# Try it
Once you find the line with "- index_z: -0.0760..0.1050" in the entries below, return exactly every line from it through the line with "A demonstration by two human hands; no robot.".

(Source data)
======
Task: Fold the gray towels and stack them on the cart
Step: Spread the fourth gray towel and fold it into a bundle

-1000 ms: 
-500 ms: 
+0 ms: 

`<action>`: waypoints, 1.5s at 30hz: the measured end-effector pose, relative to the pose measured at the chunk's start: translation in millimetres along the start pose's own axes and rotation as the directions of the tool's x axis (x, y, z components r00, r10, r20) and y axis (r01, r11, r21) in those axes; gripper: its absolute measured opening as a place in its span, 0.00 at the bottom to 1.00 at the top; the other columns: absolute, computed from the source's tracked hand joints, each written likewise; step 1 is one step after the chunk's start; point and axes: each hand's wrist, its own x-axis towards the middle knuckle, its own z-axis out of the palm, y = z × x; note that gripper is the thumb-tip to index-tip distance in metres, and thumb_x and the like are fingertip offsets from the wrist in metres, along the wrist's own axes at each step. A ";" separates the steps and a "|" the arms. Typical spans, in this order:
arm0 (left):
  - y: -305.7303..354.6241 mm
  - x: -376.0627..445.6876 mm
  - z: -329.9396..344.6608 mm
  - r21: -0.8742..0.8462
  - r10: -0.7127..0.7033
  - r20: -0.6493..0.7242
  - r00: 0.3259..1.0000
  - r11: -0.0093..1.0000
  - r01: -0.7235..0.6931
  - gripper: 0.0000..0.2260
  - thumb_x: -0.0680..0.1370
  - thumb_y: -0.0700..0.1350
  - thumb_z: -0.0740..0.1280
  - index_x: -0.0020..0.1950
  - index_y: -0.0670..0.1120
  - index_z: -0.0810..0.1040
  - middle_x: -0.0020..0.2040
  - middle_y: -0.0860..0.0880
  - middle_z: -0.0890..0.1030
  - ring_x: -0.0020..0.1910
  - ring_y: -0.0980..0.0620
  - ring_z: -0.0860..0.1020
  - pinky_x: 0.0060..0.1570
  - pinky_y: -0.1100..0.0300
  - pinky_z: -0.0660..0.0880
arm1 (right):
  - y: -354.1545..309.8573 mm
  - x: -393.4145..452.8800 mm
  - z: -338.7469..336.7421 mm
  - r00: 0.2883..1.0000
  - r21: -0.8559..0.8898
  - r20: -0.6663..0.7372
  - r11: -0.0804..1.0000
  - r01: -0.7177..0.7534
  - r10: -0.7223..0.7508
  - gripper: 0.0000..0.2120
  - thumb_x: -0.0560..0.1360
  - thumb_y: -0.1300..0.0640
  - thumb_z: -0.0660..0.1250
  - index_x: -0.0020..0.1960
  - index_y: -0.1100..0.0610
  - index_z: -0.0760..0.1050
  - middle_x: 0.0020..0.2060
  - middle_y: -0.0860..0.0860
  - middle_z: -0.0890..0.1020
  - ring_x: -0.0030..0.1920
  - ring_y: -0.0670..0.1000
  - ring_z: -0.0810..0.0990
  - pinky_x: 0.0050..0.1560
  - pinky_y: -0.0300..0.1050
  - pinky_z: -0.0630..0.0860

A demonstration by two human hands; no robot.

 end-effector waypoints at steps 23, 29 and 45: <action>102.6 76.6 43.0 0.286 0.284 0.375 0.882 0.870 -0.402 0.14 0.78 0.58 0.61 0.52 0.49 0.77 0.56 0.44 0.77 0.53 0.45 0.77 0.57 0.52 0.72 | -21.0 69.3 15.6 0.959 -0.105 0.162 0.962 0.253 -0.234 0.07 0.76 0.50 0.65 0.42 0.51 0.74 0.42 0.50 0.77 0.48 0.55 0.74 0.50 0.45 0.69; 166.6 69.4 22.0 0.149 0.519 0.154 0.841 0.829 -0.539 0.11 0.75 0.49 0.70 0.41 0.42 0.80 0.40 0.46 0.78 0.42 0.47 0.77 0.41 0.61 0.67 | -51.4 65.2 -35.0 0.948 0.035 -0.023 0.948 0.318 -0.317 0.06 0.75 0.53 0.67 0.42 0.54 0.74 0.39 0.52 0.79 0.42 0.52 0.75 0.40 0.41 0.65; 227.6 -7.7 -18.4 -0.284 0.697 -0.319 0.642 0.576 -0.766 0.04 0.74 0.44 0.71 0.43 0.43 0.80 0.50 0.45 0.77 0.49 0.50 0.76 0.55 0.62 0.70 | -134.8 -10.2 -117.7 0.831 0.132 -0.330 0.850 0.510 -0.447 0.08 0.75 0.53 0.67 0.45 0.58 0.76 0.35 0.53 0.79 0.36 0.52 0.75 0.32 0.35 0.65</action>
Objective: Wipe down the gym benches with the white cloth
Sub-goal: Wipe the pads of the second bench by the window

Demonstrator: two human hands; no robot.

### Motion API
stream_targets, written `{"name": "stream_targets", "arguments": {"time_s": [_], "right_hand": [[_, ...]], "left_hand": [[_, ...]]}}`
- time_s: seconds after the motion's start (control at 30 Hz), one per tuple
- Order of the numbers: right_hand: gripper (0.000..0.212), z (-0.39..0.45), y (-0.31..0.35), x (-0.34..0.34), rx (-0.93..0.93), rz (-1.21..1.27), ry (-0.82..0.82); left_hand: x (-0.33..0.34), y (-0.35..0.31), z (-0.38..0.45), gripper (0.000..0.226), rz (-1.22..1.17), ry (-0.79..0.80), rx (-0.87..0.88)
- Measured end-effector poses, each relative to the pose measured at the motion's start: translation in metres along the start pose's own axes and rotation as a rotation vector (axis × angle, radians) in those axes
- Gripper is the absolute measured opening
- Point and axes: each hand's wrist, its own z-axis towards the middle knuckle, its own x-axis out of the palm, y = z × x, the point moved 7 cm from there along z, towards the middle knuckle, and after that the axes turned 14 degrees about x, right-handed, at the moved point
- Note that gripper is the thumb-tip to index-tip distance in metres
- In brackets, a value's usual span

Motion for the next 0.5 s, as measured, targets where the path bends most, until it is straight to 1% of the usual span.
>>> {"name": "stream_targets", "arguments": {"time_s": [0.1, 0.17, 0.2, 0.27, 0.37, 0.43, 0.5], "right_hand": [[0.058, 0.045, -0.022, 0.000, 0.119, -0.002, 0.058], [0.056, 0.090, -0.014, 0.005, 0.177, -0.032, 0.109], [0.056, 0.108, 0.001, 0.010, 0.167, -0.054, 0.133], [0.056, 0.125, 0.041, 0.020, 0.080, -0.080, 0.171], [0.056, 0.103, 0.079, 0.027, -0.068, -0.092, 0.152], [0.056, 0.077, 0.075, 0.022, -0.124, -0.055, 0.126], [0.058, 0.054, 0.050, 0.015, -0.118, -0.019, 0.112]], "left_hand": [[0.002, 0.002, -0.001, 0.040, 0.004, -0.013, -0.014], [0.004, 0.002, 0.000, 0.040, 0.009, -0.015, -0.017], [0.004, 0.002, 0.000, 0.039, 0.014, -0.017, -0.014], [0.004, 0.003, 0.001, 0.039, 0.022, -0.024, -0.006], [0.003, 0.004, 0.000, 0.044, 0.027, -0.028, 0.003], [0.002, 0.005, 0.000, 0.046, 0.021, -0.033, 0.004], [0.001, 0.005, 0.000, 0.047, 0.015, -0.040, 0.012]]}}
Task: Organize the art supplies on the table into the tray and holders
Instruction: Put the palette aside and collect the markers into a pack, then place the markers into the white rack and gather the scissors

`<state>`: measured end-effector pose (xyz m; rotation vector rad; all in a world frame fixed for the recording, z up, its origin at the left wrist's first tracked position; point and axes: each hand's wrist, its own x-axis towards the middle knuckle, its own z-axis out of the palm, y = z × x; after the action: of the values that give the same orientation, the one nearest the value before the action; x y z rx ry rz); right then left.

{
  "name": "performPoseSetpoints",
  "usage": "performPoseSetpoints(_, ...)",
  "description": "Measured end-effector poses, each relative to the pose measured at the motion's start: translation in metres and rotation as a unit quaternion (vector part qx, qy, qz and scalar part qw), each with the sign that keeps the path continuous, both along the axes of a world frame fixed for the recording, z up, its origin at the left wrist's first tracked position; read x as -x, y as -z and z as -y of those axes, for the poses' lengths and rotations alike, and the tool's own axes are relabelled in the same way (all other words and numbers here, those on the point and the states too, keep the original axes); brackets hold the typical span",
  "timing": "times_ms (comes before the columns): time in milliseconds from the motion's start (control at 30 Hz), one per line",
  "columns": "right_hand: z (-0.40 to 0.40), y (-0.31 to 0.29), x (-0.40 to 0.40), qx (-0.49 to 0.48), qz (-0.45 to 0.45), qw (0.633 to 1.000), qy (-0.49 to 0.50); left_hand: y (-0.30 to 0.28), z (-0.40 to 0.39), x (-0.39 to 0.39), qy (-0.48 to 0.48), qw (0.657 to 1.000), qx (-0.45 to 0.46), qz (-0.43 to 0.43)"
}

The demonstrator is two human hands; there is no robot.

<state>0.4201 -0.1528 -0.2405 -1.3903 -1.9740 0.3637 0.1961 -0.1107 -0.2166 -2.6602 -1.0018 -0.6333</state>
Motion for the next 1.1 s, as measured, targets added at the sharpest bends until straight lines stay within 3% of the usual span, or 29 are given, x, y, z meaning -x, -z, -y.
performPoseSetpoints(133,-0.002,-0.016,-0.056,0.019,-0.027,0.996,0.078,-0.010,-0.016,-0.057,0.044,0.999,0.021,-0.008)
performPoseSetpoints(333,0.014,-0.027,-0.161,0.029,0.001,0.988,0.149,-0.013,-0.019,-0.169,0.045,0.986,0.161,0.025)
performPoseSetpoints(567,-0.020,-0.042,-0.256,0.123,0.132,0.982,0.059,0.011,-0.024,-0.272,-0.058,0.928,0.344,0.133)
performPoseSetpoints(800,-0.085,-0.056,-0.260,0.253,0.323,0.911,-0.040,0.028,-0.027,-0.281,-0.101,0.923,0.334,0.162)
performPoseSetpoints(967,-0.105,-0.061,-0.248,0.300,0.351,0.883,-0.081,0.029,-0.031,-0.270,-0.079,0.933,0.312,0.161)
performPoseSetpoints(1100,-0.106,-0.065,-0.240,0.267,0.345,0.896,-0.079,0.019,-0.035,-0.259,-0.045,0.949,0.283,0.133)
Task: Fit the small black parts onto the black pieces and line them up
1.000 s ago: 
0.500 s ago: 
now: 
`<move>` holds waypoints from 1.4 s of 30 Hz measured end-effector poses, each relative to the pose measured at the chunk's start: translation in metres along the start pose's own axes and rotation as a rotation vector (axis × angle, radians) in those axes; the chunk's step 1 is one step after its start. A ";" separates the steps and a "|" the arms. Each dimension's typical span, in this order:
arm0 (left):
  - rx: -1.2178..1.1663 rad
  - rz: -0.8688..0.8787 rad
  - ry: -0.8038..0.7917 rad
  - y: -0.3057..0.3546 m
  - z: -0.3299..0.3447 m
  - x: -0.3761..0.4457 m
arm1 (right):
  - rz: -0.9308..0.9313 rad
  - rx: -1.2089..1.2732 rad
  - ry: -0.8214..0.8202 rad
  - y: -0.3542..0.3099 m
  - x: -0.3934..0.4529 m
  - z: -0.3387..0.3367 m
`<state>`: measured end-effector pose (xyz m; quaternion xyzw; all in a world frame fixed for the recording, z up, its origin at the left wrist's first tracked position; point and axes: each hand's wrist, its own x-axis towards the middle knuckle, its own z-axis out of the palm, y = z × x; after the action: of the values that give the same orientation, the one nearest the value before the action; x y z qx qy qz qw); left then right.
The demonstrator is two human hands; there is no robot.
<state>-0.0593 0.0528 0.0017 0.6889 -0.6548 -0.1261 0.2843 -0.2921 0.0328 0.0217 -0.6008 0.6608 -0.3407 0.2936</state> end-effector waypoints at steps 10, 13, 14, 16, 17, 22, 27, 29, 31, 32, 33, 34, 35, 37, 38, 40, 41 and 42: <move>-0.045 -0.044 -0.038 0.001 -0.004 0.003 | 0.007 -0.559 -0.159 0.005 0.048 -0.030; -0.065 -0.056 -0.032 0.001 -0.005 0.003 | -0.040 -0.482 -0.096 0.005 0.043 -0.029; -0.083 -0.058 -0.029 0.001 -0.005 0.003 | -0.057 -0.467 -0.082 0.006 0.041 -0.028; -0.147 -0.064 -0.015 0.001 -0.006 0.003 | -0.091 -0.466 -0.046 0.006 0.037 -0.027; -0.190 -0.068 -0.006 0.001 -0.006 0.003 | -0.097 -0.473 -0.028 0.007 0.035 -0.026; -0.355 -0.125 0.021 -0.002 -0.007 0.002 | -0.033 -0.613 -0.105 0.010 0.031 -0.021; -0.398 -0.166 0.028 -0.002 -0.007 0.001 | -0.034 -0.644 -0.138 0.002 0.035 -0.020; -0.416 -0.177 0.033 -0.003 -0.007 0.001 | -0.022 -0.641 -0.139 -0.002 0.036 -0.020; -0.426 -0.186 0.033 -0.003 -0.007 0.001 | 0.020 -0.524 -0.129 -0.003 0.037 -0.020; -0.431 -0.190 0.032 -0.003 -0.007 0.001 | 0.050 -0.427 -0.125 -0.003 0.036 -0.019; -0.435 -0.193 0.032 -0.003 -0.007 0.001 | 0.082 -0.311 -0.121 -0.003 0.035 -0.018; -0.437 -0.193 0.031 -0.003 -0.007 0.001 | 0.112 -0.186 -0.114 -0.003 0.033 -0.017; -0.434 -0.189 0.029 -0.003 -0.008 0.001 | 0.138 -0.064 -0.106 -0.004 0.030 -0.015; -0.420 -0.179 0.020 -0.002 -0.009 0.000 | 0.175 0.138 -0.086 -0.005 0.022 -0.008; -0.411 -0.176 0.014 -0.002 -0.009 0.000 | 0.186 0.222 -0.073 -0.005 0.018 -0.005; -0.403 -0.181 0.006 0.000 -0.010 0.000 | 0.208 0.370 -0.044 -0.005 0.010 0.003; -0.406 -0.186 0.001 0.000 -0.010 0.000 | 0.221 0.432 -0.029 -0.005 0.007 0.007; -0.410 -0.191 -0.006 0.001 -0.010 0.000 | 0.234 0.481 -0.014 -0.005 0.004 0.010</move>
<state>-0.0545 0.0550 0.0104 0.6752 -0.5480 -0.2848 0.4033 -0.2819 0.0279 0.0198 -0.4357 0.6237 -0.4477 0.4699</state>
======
# Worked solution
  - index_z: -0.0760..0.1050
  - middle_x: 0.0020..0.2060
  - middle_y: -0.0860..0.0860
  - middle_z: -0.0890..0.1020
  - ring_x: -0.0030..0.1920
  - ring_y: -0.0670..0.1000
  - ring_z: -0.0810..0.0990
  - pinky_x: 0.0050..0.1560
  - pinky_y: -0.0300..0.1050
  - pinky_z: -0.0630..0.0860

A demonstration by two human hands; no robot.

That is the entire output.